Division of Respiratory Diseases, Department of Internal Medicine, Jikei University School of Medicine, 3-25-8, Nishi-shimbashi, Minato-ku, Tokyo, 105-8461, Japan.
Am J Respir Cell Mol Biol. 2012 Mar;46(3):306-12. doi: 10.1165/rcmb.2011-0214OC. Epub 2011 Oct 6.

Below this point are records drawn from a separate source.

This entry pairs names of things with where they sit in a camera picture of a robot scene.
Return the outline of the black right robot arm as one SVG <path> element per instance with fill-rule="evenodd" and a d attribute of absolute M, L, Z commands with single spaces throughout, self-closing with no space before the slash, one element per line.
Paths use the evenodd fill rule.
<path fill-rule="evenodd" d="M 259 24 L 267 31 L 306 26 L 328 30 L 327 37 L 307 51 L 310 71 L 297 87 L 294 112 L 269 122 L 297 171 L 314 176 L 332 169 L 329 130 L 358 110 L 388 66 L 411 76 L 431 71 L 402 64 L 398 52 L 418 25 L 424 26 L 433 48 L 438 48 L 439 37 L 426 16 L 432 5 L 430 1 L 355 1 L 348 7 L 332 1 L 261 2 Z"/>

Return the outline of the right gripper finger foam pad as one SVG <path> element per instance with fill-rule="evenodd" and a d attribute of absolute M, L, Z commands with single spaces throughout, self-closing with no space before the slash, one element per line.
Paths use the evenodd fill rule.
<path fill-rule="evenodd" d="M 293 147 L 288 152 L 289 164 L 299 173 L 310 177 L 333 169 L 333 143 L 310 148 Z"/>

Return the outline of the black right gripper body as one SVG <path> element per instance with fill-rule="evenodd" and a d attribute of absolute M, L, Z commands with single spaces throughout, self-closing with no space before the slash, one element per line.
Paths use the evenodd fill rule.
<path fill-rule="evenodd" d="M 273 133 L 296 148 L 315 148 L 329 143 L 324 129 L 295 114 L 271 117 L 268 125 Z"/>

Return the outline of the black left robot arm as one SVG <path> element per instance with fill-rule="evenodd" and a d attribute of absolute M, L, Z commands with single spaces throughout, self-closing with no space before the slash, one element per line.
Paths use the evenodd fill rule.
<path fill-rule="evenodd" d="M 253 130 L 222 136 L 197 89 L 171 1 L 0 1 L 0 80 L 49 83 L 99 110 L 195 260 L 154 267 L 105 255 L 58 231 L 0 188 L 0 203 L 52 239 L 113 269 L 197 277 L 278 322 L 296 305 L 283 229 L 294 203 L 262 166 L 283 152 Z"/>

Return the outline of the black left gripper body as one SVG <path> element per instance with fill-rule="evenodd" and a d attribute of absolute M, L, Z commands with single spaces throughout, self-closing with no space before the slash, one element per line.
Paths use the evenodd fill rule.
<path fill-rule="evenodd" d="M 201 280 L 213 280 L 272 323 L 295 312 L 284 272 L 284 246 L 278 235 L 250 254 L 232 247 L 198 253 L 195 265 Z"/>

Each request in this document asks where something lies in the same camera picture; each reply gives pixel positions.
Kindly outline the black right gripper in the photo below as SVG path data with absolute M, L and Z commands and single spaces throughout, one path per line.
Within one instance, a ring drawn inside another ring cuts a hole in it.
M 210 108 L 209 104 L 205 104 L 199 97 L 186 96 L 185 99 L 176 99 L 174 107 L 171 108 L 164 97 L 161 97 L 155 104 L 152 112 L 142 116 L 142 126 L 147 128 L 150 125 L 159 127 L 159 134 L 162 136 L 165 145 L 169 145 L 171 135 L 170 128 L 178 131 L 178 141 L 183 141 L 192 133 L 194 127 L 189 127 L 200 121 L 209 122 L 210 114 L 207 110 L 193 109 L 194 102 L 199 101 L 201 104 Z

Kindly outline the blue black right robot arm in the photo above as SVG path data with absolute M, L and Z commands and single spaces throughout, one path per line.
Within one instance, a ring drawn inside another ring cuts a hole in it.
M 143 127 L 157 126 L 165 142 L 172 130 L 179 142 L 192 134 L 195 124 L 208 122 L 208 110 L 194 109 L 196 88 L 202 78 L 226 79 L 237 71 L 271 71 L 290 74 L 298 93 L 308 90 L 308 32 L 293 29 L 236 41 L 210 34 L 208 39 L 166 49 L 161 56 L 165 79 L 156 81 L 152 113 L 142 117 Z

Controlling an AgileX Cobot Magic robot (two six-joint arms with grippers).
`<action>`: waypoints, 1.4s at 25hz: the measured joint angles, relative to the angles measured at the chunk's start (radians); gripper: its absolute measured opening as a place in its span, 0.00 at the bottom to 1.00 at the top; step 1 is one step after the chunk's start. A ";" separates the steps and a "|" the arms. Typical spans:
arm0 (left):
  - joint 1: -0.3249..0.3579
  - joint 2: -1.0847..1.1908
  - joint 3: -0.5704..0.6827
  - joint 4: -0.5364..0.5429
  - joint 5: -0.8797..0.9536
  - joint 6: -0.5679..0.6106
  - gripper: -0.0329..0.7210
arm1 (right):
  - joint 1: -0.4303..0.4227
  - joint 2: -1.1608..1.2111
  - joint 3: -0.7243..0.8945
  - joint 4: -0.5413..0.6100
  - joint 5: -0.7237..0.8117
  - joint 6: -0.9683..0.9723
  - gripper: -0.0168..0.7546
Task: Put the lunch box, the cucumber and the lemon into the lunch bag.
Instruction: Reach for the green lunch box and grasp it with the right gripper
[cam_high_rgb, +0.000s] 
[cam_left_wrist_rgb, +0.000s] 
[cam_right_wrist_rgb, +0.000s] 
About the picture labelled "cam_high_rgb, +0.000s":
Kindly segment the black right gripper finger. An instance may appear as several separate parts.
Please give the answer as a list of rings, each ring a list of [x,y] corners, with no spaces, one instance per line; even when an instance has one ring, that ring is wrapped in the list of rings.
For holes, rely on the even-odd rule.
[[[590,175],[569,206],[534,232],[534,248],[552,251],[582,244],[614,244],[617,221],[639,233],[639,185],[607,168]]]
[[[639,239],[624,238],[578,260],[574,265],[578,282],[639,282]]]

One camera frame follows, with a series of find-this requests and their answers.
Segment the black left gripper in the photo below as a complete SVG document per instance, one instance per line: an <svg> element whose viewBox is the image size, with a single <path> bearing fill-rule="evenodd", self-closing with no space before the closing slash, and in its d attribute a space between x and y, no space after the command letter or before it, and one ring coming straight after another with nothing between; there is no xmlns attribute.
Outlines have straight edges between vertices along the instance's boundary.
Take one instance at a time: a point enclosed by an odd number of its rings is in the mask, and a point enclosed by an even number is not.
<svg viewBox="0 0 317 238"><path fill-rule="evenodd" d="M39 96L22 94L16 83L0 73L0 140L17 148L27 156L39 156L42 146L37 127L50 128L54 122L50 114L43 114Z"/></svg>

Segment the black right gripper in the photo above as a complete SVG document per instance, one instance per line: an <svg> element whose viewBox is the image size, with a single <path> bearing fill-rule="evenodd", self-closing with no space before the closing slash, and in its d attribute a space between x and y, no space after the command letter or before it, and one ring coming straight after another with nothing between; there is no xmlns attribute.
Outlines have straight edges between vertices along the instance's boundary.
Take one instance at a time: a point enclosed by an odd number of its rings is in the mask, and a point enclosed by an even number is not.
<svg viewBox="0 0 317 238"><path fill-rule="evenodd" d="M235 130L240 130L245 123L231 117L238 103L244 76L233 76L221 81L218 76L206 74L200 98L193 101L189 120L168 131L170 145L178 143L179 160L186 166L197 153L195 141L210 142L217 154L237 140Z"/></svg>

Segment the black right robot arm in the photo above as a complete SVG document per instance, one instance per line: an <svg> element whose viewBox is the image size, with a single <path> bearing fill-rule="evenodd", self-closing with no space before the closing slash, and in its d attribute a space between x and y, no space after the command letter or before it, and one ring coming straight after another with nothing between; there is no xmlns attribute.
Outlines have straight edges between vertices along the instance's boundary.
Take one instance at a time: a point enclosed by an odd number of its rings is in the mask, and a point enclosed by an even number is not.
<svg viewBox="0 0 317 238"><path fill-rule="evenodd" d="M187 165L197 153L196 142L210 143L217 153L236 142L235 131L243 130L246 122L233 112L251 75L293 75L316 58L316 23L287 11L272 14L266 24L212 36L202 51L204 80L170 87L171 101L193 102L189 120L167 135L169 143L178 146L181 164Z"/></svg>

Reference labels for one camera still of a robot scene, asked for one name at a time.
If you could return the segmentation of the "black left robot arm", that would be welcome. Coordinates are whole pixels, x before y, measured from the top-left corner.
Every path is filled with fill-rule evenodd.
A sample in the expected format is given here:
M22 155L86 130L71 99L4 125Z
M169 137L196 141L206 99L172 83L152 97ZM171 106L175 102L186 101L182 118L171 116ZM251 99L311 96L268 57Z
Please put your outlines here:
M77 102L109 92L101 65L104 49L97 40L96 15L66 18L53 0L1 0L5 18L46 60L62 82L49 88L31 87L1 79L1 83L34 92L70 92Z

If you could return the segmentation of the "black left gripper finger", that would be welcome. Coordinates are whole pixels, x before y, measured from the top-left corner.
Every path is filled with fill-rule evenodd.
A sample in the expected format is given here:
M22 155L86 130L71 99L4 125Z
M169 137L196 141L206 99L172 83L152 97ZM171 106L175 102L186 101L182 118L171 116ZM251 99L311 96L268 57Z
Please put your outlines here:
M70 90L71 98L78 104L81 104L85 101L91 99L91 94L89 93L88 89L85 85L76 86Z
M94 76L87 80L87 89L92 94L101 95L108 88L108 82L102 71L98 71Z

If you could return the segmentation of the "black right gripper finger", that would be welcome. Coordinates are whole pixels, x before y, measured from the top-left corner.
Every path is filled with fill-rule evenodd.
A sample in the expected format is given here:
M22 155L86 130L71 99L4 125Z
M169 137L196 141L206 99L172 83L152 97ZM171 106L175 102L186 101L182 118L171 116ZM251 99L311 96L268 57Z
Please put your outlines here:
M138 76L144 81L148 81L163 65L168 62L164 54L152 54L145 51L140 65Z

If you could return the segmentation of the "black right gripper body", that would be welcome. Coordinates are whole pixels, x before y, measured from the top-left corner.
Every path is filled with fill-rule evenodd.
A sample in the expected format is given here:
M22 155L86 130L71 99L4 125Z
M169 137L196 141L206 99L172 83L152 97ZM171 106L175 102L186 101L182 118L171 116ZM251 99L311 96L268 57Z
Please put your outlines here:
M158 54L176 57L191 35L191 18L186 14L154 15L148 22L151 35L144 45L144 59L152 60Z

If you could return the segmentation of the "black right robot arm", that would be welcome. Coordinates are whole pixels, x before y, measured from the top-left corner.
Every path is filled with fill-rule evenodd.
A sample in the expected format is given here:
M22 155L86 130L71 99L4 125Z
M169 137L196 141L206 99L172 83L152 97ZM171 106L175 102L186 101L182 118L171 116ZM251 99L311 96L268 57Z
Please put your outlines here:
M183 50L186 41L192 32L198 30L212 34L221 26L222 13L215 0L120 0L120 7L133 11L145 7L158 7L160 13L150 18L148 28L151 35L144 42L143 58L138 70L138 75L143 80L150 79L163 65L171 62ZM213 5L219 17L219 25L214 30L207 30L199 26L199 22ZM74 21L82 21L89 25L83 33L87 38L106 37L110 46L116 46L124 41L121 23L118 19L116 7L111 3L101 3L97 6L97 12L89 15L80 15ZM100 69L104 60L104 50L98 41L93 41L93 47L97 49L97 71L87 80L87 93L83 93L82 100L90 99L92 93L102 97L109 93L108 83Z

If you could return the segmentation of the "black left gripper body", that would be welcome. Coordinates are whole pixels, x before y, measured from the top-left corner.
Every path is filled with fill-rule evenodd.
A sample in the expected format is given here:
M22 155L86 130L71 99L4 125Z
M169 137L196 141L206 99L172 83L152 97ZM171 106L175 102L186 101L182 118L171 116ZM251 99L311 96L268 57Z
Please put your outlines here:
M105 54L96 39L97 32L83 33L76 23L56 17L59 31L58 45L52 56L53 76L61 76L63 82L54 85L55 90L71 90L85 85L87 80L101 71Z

Cigarette smoke induces damage to proteins and organelles by oxidative stress, resulting in accelerated epithelial cell senescence in the lung, which is implicated in chronic obstructive pulmonary disease (COPD) pathogenesis. Although the detailed molecular mechanisms are not fully understood, cellular energy status is one of the most crucial determinants for cell senescence. Creatine kinase (CK) is a constitutive enzyme, playing regulatory roles in energy homeostasis of cells. Among two isozymes, brain-type CK (CKB) is the predominant CK in lung tissue. In this study, we investigated the role of CKB in cigarette smoke extract (CSE)-induced cellular senescence in human bronchial epithelial cells (HBECs). Primary HBECs and Beas2B cells were used. Protein carbonylation was evaluated as a marker of oxidative protein damage. Cellular senescence was evaluated by senescence-associated β-galactosidase staining. CKB inhibition was examined by small interfering RNA and cyclocreatine. Secretion of IL-8, a hallmark of senescence-associated secretary phenotype, was measured by ELISA. CKB expression levels were reduced in HBECs from patients with COPD compared with that of HBECs from nonsmokers. CSE induced carbonylation of CKB and subsequently decreased CKB protein levels, which was reversed by a proteasome inhibitor. CKB inhibition alone induced cell senescence, and further enhanced CSE-induced cell senescence and IL-8 secretion. CSE-induced oxidation of CKB is a trigger for proteasomal degradation. Concomitant loss of enzymatic activity regulating energy homeostasis may lead to the acceleration of bronchial epithelial cell senescence, which is implicated in the pathogenesis of COPD.
香烟烟雾通过氧化应激诱导蛋白质和细胞器损伤,导致肺部上皮细胞加速衰老,这与慢性阻塞性肺疾病(COPD)的发病机制有关。虽然详细的分子机制尚未完全了解,但细胞能量状态是细胞衰老的最重要决定因素之一。肌酸激酶(CK)是一种组成性酶,在细胞能量平衡中发挥调节作用。在两种同工酶中,脑型 CK(CKB)是肺组织中主要的 CK。在这项研究中,我们研究了 CKB 在香烟烟雾提取物(CSE)诱导的人支气管上皮细胞(HBEC)细胞衰老中的作用。使用了原代 HBEC 和 Beas2B 细胞。蛋白质羰基化被评估为氧化蛋白质损伤的标志物。通过衰老相关β-半乳糖苷酶染色评估细胞衰老。通过小干扰 RNA 和环磷酸肌酸检查 CKB 抑制作用。通过 ELISA 测量衰老相关分泌表型的标志性物质 IL-8 的分泌。与非吸烟者的 HBEC 相比,COPD 患者的 HBEC 中 CKB 的表达水平降低。CSE 诱导 CKB 的羰基化,随后降低 CKB 蛋白水平,这可以被蛋白酶体抑制剂逆转。CKB 抑制本身诱导细胞衰老,并且进一步增强 CSE 诱导的细胞衰老和 IL-8 分泌。CSE 诱导的 CKB 氧化是蛋白酶体降解的触发因素。同时丧失调节能量平衡的酶活性可能导致支气管上皮细胞衰老加速,这与 COPD 的发病机制有关。